The greatest ire-magnet has been the ‘diluted’ migration proposals agreed by Cameron and Donald Tusk. To the chagrin of opponents of ‘mass migration’, the proposals to limit in-work and child benefits for new migrants falls far short of the desire to ‘regain control of our borders’.
This was inevitable. For many Eurosceptics uncontrolled migration is the issue with the EU. Although demonstrably false, the perception that migrants ‘steal jobs’ and live off benefits are articles of faith. Equally, free movement of labour is so essential to the EU’s purpose and ideological priorities that the euro-elite would never grant any serious curtailment of migration between Member States.
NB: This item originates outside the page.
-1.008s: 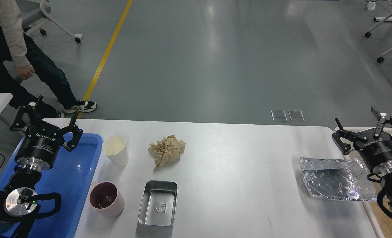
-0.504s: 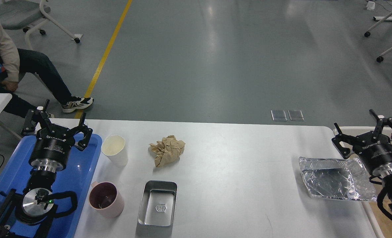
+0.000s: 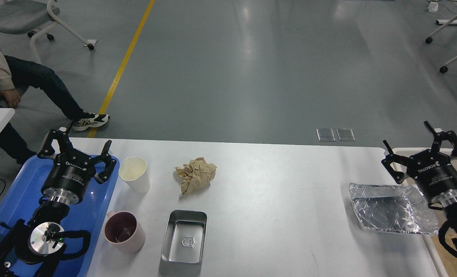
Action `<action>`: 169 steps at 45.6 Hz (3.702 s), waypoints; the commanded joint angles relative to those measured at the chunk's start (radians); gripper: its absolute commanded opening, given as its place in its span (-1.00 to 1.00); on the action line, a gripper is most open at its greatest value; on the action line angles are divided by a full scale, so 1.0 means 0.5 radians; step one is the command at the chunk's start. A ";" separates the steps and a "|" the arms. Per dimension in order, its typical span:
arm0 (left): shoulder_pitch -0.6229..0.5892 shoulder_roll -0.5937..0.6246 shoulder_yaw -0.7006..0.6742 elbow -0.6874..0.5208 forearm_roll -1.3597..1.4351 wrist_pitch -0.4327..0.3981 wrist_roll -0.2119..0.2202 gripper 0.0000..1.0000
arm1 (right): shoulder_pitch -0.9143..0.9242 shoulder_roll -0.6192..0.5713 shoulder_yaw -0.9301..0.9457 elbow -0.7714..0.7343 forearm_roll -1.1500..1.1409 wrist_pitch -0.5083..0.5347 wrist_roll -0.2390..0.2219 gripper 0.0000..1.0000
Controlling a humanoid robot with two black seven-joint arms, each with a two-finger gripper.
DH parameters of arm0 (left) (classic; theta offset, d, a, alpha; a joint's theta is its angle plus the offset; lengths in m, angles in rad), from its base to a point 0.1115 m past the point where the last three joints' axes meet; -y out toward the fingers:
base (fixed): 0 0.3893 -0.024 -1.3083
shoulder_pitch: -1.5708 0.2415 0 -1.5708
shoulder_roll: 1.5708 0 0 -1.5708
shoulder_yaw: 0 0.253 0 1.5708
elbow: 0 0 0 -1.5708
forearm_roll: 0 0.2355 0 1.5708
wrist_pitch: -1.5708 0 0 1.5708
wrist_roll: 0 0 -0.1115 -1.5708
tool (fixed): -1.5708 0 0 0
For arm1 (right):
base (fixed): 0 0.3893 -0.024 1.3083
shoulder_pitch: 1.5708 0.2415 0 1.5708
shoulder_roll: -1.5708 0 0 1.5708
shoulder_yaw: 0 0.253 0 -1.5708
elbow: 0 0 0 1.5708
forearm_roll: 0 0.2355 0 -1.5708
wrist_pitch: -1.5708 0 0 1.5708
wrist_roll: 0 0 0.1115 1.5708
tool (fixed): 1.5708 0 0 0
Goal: Tidy desktop
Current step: 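Move the left gripper down toward the pink mug near the tray, then reach the left gripper to the pink mug and grasp its rim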
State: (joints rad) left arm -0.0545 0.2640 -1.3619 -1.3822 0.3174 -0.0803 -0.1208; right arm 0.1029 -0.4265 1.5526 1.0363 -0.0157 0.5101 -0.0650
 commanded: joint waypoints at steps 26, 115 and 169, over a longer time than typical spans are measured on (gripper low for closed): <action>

Had migration not been the main emphasis of renegotiation, much more could have been achieved. Rather than quibbling over benefits, forcing Europe to confront its two-tiered reality should have been the primary focus of reform. Although the measures do not go far enough, weakening the commitment to ever-closer union, and even marginally restricting the quixotic euro-project’s ability to dominate EU policy, is a step in the right direction.
Whilst greater political integration has always been a feature of the European project, the EU’s real purpose and success has been the development of a single market where labour and capital move freely. For many Member States, and from an economic perspective, it is the latter that is the real attraction of the EU. Federalism and the Euro need not define the Union. Britain should be established as the leading voice for a looser, wider, trading bloc, which could be institutionally protected as existing in tandem with an increasingly politically integrated Eurozone.
Obsession with migration, and the perception that Britain is hostile to Europe, has directly undermined greater progress. In particular, countries such as Hungary, Slovakia, and Poland, who should be allies in reform, have mostly been on the other side of the negotiation table. Denmark, Ireland, the Netherlands, and Croatia, are sympathetic to a Single Market that is both deeper and less regulated, but have been wary of Britain’s apparently antagonistic approach.
Not only has Cameron secured weaker reforms than he may have done, Britain’s position in Europe will remain less central than it could be. Rather than being an essential counter-balance to quasi-hegemonic Germany, protectionist France, and integration-infatuated Belgium, Britain is at risk of having exhausted its political capital on insufficient reform.